March 18, 2015 at 1:30 pm
So, I've been reading the discussion on the latest Stairway article about CTEs (http://www.sqlservercentral.com/Forums/Topic1660966-34-1.aspx), and a bunch of people are talking about how CTEs are performance hogs. And now I'm really curious (and I don't have a dataset large enough to test this, and I don't actually have anything I need at the moment)...
Let's say that you have a SQL Server back-end and a Microsoft Access front-end (like most of my setups). In Microsoft Access, there are a lot of situations where stored procedures simply will not work for the task at hand - most notably, there's no way to use stored procedure results as a (direct) data source for a report. For that, well, there are a few different options, but definitely the most time-effective in terms of billable programming hours and highest data security and lowest network bottleneck, is to use table-valued-functions and pass-through queries.
So, AFAIK, there are two choices in SQL Server, in that case: inline table-valued function, or multi-statement table-valued function.
So here's my question (finally 😛 ... sorry about that): if CTEs are performance hogs relative to temp tables, and multi-statement table-valued functions are performance hogs relative to inline functions (as I've heard in one of my other threads, here: http://www.sqlservercentral.com/Forums/Topic1664381-1292-1.aspx), and, AFAIK, inline functions can't use temp tables, then which is better: a multi-statement table-valued function that uses temp tables, or an inline function that uses CTE's?

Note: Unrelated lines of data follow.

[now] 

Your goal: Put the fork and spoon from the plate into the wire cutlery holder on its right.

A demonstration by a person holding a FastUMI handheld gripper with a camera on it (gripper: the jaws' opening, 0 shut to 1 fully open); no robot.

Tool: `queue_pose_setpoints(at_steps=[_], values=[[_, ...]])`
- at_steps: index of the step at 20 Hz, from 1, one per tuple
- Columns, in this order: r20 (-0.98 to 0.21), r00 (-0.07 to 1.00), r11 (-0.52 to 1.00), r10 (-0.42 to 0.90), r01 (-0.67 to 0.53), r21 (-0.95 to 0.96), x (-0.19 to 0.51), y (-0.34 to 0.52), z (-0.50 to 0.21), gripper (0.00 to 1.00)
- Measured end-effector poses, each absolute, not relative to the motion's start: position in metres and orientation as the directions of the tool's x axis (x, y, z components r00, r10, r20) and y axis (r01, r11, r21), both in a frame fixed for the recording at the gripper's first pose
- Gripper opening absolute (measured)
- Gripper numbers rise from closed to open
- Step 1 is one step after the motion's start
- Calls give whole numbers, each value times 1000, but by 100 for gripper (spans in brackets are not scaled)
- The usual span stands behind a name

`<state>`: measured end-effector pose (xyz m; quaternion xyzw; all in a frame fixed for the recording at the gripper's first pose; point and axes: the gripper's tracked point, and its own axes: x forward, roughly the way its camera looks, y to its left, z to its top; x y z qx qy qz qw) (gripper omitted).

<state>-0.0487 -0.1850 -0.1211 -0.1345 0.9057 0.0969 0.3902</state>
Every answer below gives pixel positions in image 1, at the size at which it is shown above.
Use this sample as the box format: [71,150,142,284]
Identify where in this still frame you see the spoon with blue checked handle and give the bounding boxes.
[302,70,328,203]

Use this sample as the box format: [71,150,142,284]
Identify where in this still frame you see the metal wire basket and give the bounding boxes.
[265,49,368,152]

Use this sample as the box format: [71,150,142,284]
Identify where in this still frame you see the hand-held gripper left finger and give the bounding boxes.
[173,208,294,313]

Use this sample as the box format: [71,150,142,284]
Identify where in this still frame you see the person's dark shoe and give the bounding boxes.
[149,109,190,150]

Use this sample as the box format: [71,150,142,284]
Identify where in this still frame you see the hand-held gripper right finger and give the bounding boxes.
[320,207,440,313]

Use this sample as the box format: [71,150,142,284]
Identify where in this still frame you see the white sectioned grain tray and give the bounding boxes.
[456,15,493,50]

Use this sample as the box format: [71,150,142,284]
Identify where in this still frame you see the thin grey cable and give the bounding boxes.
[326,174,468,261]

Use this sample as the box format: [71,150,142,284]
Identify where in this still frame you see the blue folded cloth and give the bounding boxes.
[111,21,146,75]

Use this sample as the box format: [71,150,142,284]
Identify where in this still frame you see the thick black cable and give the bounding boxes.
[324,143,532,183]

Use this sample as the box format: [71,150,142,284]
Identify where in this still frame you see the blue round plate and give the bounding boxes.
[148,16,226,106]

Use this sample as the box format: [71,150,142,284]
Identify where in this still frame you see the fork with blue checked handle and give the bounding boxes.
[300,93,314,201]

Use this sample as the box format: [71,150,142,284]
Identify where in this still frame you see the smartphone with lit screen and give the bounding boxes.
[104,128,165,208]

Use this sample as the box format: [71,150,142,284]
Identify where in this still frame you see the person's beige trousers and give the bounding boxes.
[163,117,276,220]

I'm guessing it depends on the frequency of run, right? Like if the potential CTE in question has GROUP BYs and aggregate functions and is being performed against a big table, it's probably better to use a multi-statement table value function and temp tables? But... does it really make a difference? Unless the CTE is also a correlated subquery, wouldn't it just run once, regardless of whether it's writing to a temp table or being run within the query itself?
Just curious. Thanks! 🙂
March 18, 2015 at 1:46 pm
Update: looks like I posted too soon. The consensus in that thread now seems to be that CTEs, in and of themselves (as long as they're not recursive) are no worse than regular subqueries (as long as they're not correlated subqueries)... that they are, in fact, the same. Correct?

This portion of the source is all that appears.